WORK INSTRUCTION: Take the listing below and output it again exactly.

◆ ◆ ◆ ◆ ◆ ◆ ◆

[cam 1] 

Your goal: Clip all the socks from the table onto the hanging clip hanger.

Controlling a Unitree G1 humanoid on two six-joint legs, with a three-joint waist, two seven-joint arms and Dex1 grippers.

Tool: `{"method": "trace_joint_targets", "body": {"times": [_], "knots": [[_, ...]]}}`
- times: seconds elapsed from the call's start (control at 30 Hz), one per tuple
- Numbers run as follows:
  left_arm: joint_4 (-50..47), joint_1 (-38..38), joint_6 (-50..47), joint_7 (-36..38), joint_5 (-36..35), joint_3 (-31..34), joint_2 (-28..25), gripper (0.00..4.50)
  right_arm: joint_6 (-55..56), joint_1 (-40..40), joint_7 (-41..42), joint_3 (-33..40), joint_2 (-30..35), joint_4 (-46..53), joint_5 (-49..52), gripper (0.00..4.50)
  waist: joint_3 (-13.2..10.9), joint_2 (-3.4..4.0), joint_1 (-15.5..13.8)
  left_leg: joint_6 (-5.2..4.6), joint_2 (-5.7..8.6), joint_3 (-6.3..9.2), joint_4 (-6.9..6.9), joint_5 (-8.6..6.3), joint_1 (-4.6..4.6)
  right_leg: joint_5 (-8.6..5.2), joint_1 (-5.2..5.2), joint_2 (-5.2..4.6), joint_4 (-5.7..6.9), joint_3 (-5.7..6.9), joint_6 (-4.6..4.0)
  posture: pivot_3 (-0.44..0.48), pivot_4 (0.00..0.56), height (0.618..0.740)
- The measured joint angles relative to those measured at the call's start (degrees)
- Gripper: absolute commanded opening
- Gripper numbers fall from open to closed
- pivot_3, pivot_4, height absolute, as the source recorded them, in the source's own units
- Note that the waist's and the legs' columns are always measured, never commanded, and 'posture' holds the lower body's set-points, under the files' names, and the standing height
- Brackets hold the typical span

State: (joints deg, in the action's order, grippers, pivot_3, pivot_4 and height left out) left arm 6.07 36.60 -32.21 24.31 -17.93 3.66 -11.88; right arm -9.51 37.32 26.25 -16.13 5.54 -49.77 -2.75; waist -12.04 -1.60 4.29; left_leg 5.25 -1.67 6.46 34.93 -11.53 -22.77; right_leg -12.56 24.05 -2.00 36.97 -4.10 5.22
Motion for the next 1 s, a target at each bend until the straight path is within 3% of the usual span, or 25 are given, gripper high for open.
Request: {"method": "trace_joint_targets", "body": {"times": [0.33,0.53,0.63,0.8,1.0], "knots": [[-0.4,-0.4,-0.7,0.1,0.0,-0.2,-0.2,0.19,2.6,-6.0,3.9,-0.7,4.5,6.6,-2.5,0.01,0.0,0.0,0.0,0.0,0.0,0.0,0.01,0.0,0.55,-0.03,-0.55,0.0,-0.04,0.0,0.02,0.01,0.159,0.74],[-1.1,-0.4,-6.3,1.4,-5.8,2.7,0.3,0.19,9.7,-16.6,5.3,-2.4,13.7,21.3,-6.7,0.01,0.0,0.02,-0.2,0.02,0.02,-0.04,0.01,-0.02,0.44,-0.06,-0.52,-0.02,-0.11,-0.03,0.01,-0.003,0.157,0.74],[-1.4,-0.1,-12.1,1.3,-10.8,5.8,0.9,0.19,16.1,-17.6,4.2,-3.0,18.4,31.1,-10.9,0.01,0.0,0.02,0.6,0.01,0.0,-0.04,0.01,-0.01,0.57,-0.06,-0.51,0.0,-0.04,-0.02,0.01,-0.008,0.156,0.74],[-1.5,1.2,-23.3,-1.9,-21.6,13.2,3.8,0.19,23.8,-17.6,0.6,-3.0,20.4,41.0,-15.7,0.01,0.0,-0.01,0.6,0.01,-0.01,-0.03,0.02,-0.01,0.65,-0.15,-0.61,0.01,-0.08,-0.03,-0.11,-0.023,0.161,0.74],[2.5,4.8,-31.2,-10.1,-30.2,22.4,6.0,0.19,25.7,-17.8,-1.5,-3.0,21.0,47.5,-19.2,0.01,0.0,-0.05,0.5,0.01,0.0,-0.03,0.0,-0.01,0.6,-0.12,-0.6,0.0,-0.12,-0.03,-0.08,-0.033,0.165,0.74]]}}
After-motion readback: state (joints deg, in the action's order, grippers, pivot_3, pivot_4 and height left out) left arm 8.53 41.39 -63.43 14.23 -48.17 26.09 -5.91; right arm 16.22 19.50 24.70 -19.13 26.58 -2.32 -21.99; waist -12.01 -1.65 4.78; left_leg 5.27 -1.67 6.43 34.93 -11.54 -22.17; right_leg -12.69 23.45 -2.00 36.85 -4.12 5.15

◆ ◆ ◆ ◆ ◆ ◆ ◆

ANSWER TO THIS EXERCISE:
[cam 1] 

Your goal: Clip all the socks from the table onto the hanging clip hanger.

Controlling a Unitree G1 humanoid on two six-joint legs, with a three-joint waist, two seven-joint arms and Dex1 grippers.

Tool: `{"method": "trace_joint_targets", "body": {"times": [_], "knots": [[_, ...]]}}`
- times: seconds elapsed from the call's start (control at 30 Hz), one per tuple
- Numbers run as follows:
  left_arm: joint_4 (-50..47), joint_1 (-38..38), joint_6 (-50..47), joint_7 (-36..38), joint_5 (-36..35), joint_3 (-31..34), joint_2 (-28..25), gripper (0.00..4.50)
  right_arm: joint_6 (-55..56), joint_1 (-40..40), joint_7 (-41..42), joint_3 (-33..40), joint_2 (-30..35), joint_4 (-46..53), joint_5 (-49..52), gripper (0.00..4.50)
  waist: joint_3 (-13.2..10.9), joint_2 (-3.4..4.0), joint_1 (-15.5..13.8)
  left_leg: joint_6 (-5.2..4.6), joint_2 (-5.7..8.6), joint_3 (-6.3..9.2), joint_4 (-6.9..6.9), joint_5 (-8.6..6.3), joint_1 (-4.6..4.6)
  right_leg: joint_5 (-8.6..5.2), joint_1 (-5.2..5.2), joint_2 (-5.2..4.6), joint_4 (-5.7..6.9), joint_3 (-5.7..6.9), joint_6 (-4.6..4.0)
  posture: pivot_3 (-0.44..0.48), pivot_4 (0.00..0.56), height (0.618..0.740)
- The measured joint angles relative to those measured at the call's start (degrees)
- Gripper: absolute commanded opening
- Gripper numbers fall from open to closed
- pivot_3, pivot_4, height absolute, as the source recorded them, in the source's own units
- Note that the waist's and the legs' columns are always measured, never commanded, and 'posture' holds the lower body's set-points, under the files' names, and the standing height
- Brackets hold the typical span

State: (joints deg, in the action's order, grippers, pivot_3, pivot_4 and height left out) left arm 6.07 36.60 -32.21 24.31 -17.93 3.66 -11.88; right arm -9.51 37.32 26.25 -16.13 5.54 -49.77 -2.75; waist -12.04 -1.60 4.29; left_leg 5.25 -1.67 6.46 34.93 -11.53 -22.77; right_leg -12.56 24.05 -2.00 36.97 -4.10 5.22
Motion for the next 1 s, a target at each bend until the straight path is within 3% of the usual span, or 25 are given, gripper high for open.
Request: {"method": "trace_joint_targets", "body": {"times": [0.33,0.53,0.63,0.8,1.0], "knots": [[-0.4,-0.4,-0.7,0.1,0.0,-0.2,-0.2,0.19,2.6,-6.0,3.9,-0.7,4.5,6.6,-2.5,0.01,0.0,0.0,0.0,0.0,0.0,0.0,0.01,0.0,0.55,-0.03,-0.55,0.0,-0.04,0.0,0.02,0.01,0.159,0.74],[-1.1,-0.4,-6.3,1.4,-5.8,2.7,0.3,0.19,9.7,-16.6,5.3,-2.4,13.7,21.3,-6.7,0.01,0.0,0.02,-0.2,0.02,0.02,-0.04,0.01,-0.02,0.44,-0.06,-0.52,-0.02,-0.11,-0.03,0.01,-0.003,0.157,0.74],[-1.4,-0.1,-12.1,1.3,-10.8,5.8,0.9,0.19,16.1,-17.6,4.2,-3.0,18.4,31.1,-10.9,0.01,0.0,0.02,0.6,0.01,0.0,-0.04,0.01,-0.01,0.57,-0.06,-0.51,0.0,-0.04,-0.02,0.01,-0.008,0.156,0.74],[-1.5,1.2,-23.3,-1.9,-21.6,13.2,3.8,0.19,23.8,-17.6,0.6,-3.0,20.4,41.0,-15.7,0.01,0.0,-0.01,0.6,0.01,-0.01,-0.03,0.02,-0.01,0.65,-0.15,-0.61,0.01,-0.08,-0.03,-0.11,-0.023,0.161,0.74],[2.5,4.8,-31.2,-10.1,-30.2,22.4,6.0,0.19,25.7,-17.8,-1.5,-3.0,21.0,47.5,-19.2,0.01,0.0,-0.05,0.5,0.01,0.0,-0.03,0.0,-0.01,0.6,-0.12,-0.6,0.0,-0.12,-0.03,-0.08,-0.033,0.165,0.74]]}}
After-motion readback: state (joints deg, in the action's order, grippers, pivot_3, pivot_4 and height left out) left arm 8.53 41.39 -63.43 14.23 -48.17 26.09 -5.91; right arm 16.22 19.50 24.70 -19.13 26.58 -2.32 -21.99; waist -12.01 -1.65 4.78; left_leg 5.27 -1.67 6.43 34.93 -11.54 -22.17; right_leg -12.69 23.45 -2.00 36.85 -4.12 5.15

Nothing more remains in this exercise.